→ Problem statement:
Return every line of the data below exactly, but do not include the images.

┄┄┄┄┄┄┄┄┄┄

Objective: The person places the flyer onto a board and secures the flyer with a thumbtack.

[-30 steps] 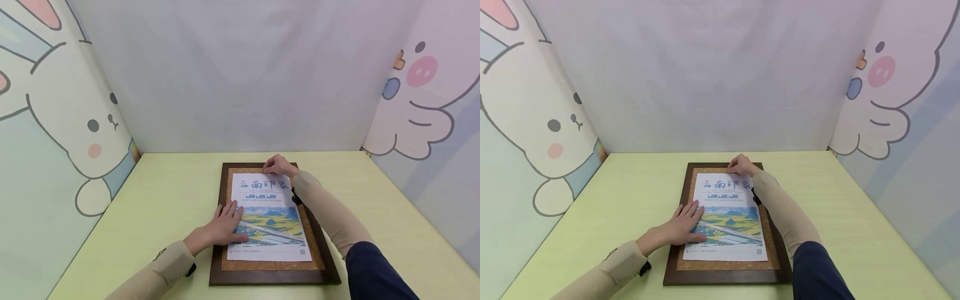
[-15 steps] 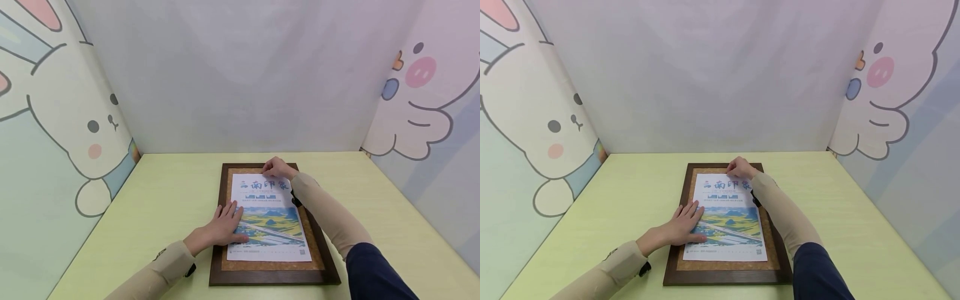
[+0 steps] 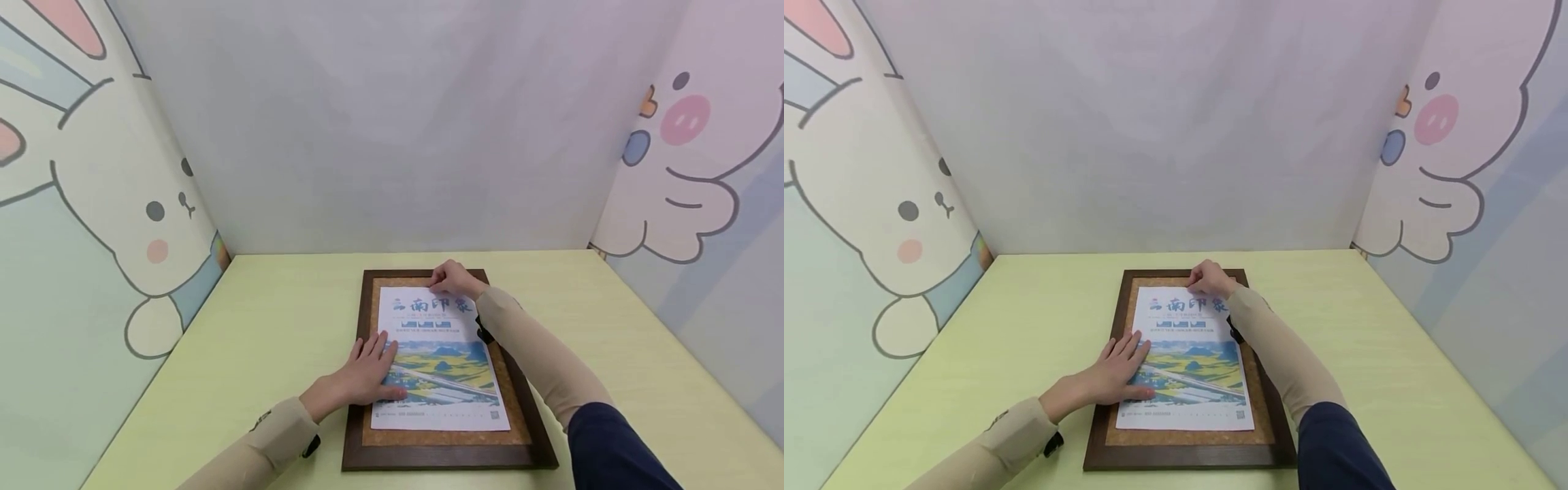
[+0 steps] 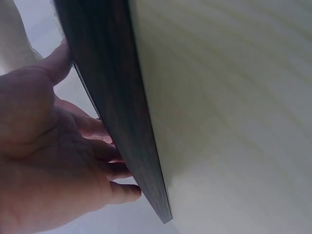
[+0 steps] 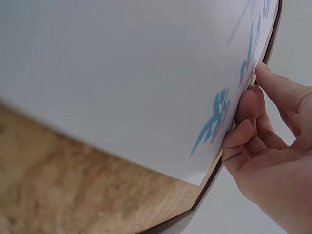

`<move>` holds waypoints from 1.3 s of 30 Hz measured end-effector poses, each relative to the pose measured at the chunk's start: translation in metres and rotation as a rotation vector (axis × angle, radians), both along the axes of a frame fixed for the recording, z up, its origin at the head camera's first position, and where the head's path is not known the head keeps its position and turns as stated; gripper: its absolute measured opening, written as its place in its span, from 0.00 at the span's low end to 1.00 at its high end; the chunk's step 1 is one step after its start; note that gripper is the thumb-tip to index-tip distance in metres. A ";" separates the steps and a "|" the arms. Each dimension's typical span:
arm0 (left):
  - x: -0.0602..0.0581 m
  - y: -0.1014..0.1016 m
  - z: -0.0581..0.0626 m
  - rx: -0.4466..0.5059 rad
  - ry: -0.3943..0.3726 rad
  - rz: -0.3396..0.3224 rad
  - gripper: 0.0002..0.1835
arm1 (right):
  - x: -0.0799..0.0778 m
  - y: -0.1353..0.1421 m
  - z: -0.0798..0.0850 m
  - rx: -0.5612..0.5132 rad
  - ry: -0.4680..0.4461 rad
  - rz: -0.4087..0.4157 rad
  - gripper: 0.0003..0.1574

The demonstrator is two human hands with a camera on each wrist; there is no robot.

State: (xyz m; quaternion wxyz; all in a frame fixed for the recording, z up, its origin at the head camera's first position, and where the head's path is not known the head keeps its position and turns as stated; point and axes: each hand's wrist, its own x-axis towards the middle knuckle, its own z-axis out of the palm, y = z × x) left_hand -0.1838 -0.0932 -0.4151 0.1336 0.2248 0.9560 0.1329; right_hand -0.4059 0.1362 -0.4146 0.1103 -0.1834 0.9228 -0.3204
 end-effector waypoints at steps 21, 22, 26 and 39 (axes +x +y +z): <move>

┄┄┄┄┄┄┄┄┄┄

→ Response to the exercise:
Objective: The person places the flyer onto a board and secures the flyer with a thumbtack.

[-30 steps] 
[-15 steps] 
[+0 steps] 
[+0 steps] 
[+0 steps] 

`<move>` holds waypoints from 1.3 s of 30 Hz measured end-effector poses, each relative to the pose measured at the chunk's start: translation in metres and rotation as a rotation vector (axis × angle, radians), both along the axes of a frame fixed for the recording, z up, its origin at the head camera's first position, and where the head's path is not known the head keeps its position and turns as stated; gripper: its absolute measured opening, written as its place in its span, from 0.00 at the span's low end to 1.00 at its high end; the chunk's step 1 is one step after its start; note that gripper is the thumb-tip to index-tip distance in metres. A ";" separates the steps and a "|" the arms. Each dimension's typical span:
arm0 (left):
  - x: -0.0602..0.0581 m
  - y: -0.1014..0.1016 m
  - z: -0.0581..0.0626 m
  - rx: -0.4466..0.5059 rad
  - ry: -0.3943..0.3726 rad
  - rz: -0.3396..0.3224 rad
  - gripper: 0.0002..0.1835
arm1 (right):
  - x: -0.0799..0.0778 m
  - y: -0.1353..0.1421 m
  - z: -0.0798..0.0850 m
  - rx: -0.5612..0.5132 rad
  - ry: -0.4680..0.4461 rad
  - rz: -0.4087..0.4157 rad
  - gripper: 0.0003..0.1574

The demonstrator is two human hands with a camera on each wrist; there is no robot.

State: (xyz m; quaternion wxyz; all in a frame fixed for the recording, z up, its origin at the head camera's first position, and where the head's path is not known the head keeps its position and turns as stated; point and axes: each hand's wrist, its own x-axis towards the middle knuckle, its own z-axis out of the palm, y = z × x) left_hand -0.1838 -0.0932 -0.4151 0.1336 0.2248 0.9560 0.1329; right_hand -0.4059 0.1362 -0.4146 0.1103 -0.1834 0.9228 -0.3204
 end-effector waypoints at steps 21, 22, 26 and 39 (axes +x +y +z): <move>

There is no more to the answer.